§ DATA EXTRACT
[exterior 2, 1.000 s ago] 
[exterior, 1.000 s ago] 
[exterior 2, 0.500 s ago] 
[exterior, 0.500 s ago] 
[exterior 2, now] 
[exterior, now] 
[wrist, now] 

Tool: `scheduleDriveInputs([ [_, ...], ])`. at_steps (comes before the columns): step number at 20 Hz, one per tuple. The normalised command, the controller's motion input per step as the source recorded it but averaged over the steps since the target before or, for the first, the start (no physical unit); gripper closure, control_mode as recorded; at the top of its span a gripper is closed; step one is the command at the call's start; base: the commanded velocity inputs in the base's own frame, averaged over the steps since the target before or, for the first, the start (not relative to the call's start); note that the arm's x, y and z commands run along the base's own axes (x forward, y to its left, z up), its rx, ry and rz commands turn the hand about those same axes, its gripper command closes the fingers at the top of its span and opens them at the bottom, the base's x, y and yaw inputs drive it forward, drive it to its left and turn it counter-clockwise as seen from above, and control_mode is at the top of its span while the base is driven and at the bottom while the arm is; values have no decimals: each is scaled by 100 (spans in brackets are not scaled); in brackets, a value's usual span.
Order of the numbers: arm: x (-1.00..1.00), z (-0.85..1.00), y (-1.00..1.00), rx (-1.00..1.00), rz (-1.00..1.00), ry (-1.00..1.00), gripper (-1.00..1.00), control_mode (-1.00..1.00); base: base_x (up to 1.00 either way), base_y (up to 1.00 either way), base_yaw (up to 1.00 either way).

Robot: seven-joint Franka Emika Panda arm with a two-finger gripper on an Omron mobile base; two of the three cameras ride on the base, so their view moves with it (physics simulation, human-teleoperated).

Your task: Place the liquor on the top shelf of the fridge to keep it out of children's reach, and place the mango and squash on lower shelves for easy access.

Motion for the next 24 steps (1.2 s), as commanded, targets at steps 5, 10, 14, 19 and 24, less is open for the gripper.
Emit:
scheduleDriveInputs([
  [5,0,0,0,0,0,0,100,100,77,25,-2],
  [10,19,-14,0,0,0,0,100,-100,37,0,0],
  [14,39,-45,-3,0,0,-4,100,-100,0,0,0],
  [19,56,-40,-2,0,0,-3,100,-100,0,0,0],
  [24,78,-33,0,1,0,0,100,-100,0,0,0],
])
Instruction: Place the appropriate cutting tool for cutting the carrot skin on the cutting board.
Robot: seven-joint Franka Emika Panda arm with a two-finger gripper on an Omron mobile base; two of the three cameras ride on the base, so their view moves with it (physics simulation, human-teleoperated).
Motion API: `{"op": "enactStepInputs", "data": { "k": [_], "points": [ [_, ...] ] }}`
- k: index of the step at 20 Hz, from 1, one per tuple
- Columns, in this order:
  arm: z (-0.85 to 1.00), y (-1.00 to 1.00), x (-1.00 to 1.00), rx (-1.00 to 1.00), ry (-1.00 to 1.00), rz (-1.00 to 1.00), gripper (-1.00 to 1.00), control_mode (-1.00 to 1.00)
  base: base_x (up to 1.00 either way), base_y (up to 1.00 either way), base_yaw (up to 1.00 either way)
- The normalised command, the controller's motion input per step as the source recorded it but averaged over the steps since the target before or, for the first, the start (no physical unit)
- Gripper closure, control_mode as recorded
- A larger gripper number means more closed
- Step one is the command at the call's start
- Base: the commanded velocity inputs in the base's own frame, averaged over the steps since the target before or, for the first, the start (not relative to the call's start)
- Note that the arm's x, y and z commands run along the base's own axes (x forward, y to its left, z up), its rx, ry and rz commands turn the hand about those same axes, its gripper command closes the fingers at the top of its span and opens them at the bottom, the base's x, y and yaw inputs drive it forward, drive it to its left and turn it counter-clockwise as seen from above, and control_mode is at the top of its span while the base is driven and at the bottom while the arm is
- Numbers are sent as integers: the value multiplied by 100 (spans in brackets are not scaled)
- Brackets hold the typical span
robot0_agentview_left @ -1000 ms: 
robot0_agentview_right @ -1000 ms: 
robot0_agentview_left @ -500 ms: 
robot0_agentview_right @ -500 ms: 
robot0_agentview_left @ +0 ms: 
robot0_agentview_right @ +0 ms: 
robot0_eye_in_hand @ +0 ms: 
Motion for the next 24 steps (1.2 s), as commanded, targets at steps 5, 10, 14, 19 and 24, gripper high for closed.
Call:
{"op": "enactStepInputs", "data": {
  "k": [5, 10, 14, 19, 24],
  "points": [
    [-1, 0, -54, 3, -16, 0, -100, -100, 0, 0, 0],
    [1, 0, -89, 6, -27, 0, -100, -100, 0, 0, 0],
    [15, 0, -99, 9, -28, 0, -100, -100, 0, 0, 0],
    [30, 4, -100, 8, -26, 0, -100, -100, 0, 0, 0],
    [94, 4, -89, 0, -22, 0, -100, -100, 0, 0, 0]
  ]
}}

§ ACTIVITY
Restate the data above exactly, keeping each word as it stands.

§ OUTPUT OF THE EXERCISE
[exterior 2, 1.000 s ago] 
[exterior, 1.000 s ago] 
[exterior 2, 0.500 s ago] 
[exterior, 0.500 s ago] 
[exterior 2, now] 
[exterior, now] 
[wrist, now] 

Tool: `scheduleDriveInputs([ [_, ...], ])`. at_steps (comes before the columns): step number at 20 Hz, one per tuple. The normalised command, the controller's motion input per step as the source recorded it but averaged over the steps since the target before or, for the first, the start (no physical unit); gripper closure, control_mode as recorded; at the top of its span a gripper is closed; step one is the command at the call's start; base: the commanded velocity inputs in the base's own frame, averaged over the steps since the target before or, for the first, the start (not relative to the call's start); note that the arm's x, y and z commands run along the base's own axes (x forward, y to its left, z up), its rx, ry and rz commands turn the hand about those same axes, its gripper command closes the fingers at the top of its span and opens them at the bottom, the base's x, y and yaw inputs drive it forward, drive it to its left and turn it counter-clockwise as seen from above, and control_mode is at the top of its span while the base is driven and at the bottom while the arm is; values have no decimals: each is scaled by 100 (spans in brackets are not scaled); in brackets, a value's usual span.
Order of the numbers: arm: x (-1.00..1.00), z (-0.85..1.00), y (-1.00..1.00), rx (-1.00..1.00), rz (-1.00..1.00), ry (-1.00..1.00), gripper (-1.00..1.00), control_mode (-1.00..1.00); base: base_x (up to 1.00 either way), base_y (up to 1.00 either way), base_yaw (up to 1.00 either way).

Robot: seven-joint Franka Emika Panda arm with a two-finger gripper on an Omron mobile base; two of the three cameras ride on the base, so their view moves with it (physics simulation, human-teleoperated).

Your task: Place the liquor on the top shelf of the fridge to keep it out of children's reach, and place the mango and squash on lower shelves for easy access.

Motion for the next 24 steps (1.2 s), as commanded, targets at steps 5, 10, 14, 19 and 24, less is open for the gripper.
Emit:
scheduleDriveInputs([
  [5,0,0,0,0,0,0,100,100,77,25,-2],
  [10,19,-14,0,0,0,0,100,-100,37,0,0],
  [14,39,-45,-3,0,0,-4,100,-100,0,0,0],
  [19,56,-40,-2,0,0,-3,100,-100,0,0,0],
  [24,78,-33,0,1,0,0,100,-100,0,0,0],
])
Instruction: Place the appropriate cutting tool for cutting the carrot skin on the cutting board.
Robot: seven-joint Franka Emika Panda arm with a two-finger gripper on an Omron mobile base; two of the three cameras ride on the base, so their view moves with it (physics simulation, human-teleoperated).
Motion API: `{"op": "enactStepInputs", "data": { "k": [_], "points": [ [_, ...] ] }}`
- k: index of the step at 20 Hz, from 1, one per tuple
- Columns, in this order:
  arm: z (-0.85 to 1.00), y (-1.00 to 1.00), x (-1.00 to 1.00), rx (-1.00 to 1.00), ry (-1.00 to 1.00), rz (-1.00 to 1.00), gripper (-1.00 to 1.00), control_mode (-1.00 to 1.00)
  base: base_x (up to 1.00 either way), base_y (up to 1.00 either way), base_yaw (up to 1.00 either way)
- The normalised command, the controller's motion input per step as the source recorded it but averaged over the steps since the target before or, for the first, the start (no physical unit)
- Gripper closure, control_mode as recorded
- A larger gripper number means more closed
- Step one is the command at the call's start
- Base: the commanded velocity inputs in the base's own frame, averaged over the steps since the target before or, for the first, the start (not relative to the call's start)
- Note that the arm's x, y and z commands run along the base's own axes (x forward, y to its left, z up), its rx, ry and rz commands turn the hand about those same axes, its gripper command closes the fingers at the top of its span and opens them at the bottom, the base's x, y and yaw inputs drive it forward, drive it to its left and turn it counter-clockwise as seen from above, and control_mode is at the top of its span while the base is driven and at the bottom while the arm is
- Numbers are sent as integers: the value multiplied by 100 (spans in brackets are not scaled)
- Brackets hold the typical span
robot0_agentview_left @ -1000 ms: 
robot0_agentview_right @ -1000 ms: 
robot0_agentview_left @ -500 ms: 
robot0_agentview_right @ -500 ms: 
robot0_agentview_left @ +0 ms: 
robot0_agentview_right @ +0 ms: 
robot0_eye_in_hand @ +0 ms: 
Motion for the next 24 steps (1.2 s), as commanded, targets at steps 5, 10, 14, 19 and 24, gripper high for closed.
Call:
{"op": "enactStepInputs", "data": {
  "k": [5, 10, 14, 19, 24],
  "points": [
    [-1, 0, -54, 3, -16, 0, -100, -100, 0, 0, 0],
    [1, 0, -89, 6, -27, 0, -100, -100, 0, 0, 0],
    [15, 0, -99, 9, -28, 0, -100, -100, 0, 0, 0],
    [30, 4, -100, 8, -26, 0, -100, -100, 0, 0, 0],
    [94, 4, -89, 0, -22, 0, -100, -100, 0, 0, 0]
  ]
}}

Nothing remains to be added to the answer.